Did Beloved 'Green Eggs and Ham' Author Dr. Seuss Have Children?
By Bianca PiazzaMar. 2 2023, Published 12:28 p.m. ET
Known for his whimsical, rhyme-infused worlds filled with anthropomorphic creatures, fuzzy truffula timber, and profound morals, embellished children's author and cartoonist Dr. Seuss — born Theodor Seuss Geisel — left behind a colourful (although somewhat controversial) legacy. Whether you read Green Eggs and Ham or The Cat in the Hat as an impressionable child, something is for sure: Dr. Seuss's frame of work is timeless.
With the late Pulitzer Prize-, Emmy-, and Academy Award-winning author's birthday falling on March 2, lifelong lovers are curious to know extra in regards to the man in the back of the famed pseudonym. So, did the author who dedicated his existence to entertaining children ever build a circle of relatives of his personal?
Dr. Seuss changed into a stepfather when he married Audrey Geisel.
One thing (or Thing 1) to learn about Dr. Seuss is that he by no means had children of his own. Per PBS, the author wrote his first children's e-book, "an unpublished A-B-C book of creatures," in 1931, which used to be when his first wife, Helen Palmer — who used to be also a children's author — found out she used to be not able to undergo children.

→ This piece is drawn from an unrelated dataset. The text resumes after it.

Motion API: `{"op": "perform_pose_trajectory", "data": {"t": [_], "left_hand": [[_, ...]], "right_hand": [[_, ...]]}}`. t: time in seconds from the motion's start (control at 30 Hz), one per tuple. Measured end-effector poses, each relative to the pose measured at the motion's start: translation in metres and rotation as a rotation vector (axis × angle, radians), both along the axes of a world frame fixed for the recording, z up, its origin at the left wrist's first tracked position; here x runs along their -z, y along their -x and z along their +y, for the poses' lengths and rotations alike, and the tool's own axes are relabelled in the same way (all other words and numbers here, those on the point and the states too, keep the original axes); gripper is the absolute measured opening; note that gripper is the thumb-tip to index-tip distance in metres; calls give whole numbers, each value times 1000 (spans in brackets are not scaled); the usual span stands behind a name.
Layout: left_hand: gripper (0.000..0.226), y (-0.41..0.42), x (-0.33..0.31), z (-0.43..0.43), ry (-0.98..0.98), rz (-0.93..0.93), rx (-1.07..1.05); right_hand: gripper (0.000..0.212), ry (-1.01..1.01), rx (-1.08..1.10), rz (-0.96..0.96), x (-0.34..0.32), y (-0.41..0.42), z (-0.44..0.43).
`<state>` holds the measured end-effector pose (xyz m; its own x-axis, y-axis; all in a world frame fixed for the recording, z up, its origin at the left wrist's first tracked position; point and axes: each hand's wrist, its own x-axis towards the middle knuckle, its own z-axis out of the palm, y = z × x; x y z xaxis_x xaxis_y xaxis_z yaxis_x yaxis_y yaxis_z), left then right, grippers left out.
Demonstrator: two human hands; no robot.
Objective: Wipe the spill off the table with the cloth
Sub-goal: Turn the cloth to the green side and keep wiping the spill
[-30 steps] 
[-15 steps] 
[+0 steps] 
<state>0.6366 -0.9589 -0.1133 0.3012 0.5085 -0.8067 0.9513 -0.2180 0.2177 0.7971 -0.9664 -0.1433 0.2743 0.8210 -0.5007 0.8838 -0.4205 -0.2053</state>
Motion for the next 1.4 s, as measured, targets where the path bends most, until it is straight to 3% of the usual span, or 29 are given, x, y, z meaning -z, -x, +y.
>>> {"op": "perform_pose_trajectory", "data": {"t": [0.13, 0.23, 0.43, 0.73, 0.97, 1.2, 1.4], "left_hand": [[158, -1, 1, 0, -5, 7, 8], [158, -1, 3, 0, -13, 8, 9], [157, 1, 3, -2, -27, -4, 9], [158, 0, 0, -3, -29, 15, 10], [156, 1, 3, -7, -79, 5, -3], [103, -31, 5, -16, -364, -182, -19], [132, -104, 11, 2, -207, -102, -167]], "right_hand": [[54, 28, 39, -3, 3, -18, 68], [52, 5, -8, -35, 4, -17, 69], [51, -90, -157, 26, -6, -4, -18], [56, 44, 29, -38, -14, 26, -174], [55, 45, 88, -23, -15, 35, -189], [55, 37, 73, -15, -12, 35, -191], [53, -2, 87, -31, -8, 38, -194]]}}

This reality was addressed, as Dr. Seuss used to be once requested how a children's e-book creator might be childless. According to Philip Nel, author of Dr. Seuss: American Icon, he stated "You make them, I’ll amuse them.”
“I don’t think that’s a coincidence,” Philip Nel stated. “In some ways, he wrote for children to speak to that need in himself.”
After Helen Palmer's 1967 suicide (she experienced mental anguish due to worsening symptoms associated with partial paralysis from Guillain-Barré syndrome, not to mention her growing suspicions that her husband was having an affair), Dr. Seuss married his second wife, Audrey, in 1968. Though the two didn't start a family together, Dr. Seuss became a stepfather to her two daughters.
Audrey once told Reading Rockets that her husband treated his books like cherished youngsters.
"I've been requested repeatedly what was his favourite. First of all, he preferred each one; he used to be like a father. He preferred all his children, each in particular in the time in their conception," she explained.
Did Dr. Seuss like children?
Despite writing dozens of children's books throughout his celebrated career, rumors have swirled for years regarding Dr. Seuss's disdain for snot-nosed kids. As detailed by Smithsonian Magazine, this is likely merely a myth, as the author and his first wife, Helen, were reportedly devastated they couldn't have biological children.
To fill the emptiness, the couple brought an imaginary child into the world: Chrysanthemum-Pearl.
According to Encyclopedia.com, Dr. Seuss dedicated his second book, The 500 Hats of Bartholomew Cubbins, to the invented child, whose "outlandish feats have been legend." Creating Chrysanthemum-Pearl supposedly "helped masks the Geisels’ anguish that Helen may not have children."
Though she was the first, Chrysanthemum-Pearl was one of many imagined children to appear on Dr. Seuss's Christmas cards. Philip Nel wrote that Norval, Wally, Wickersham, Miggles, Boo-Boo, and Thnud, were, too, showcased during the holidays. Additionally, one warm holiday card saw Dr. Seuss and Helen pose alongside six neighborhood children, further proving the author had a soft spot for innocent rug rats.
Whether he was once penning tales highlighting the topic of adoption (the quick story “Matilda, the Elephant with a Mother Complex,” and 1940’s Horton Hatches the Egg, in line with Smithsonian Magazine), inventing children with stupendous sewing abilities, or inviting community kids to star in his annual Christmas card, Dr. Seuss clearly had the thrashing heart of a father.